* [Your assignment] From the listing below, work out the number of lines containing "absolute" and give that number without comment.

* [Data records]
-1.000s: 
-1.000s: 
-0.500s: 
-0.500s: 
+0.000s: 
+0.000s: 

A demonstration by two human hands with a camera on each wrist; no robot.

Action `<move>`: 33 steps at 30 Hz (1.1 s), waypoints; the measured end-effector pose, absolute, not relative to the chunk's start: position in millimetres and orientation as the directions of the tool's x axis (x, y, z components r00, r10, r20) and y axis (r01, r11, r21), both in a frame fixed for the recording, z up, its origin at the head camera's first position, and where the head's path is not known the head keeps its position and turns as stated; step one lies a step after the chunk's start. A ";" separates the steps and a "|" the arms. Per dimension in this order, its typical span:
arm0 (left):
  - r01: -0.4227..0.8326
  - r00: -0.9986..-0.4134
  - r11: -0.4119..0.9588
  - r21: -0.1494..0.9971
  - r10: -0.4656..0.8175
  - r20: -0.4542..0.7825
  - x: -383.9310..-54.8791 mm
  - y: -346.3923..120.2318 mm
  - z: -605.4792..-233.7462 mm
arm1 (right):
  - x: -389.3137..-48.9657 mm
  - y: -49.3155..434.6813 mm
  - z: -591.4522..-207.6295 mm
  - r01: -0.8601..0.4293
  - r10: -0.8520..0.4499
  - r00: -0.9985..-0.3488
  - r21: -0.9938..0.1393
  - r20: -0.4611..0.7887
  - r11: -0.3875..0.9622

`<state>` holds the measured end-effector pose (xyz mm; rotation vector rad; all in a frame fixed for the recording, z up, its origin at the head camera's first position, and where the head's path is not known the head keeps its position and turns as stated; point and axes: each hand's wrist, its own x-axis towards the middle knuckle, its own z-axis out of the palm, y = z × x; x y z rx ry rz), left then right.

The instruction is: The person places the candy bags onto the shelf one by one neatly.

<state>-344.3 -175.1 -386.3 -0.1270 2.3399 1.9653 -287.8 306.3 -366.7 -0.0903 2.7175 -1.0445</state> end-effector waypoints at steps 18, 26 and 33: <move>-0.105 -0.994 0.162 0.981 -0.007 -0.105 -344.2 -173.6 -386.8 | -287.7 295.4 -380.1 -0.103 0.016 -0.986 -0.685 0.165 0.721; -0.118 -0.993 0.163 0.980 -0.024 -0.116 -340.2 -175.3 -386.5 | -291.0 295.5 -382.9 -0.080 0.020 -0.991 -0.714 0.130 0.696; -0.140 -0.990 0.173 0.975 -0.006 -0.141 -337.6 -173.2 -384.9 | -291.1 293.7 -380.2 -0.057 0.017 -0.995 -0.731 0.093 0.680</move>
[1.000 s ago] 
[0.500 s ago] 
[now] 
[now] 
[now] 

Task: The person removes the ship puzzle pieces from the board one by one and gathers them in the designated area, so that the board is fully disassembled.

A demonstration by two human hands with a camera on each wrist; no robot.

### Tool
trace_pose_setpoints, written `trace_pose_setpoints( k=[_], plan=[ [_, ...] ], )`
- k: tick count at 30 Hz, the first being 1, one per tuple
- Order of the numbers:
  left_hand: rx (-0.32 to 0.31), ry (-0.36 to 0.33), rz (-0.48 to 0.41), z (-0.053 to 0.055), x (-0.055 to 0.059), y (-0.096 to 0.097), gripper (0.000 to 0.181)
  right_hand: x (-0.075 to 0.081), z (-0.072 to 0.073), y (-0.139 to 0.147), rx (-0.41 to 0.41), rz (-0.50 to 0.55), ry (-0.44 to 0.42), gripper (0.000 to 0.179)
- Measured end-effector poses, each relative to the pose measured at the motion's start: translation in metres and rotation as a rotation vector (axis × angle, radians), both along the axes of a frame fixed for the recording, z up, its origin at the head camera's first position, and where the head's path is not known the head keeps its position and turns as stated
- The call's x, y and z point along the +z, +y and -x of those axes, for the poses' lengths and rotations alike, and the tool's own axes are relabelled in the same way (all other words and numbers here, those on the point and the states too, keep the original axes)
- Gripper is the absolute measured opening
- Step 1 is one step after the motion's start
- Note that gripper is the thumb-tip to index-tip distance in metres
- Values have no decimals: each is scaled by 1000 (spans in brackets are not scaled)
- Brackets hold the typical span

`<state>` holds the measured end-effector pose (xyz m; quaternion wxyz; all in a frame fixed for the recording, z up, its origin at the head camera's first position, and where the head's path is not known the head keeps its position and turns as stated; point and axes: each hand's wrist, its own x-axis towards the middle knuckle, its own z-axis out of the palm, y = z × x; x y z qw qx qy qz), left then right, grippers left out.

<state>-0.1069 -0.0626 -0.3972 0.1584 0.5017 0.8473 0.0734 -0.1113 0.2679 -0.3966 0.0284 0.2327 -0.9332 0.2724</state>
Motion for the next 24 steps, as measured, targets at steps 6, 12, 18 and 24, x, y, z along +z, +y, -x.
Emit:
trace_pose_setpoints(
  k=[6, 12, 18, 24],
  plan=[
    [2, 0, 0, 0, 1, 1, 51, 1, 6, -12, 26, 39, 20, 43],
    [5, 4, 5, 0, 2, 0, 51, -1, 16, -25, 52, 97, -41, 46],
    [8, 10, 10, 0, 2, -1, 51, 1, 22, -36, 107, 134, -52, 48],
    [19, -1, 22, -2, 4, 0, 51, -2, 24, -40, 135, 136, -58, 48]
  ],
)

* [Written response] 2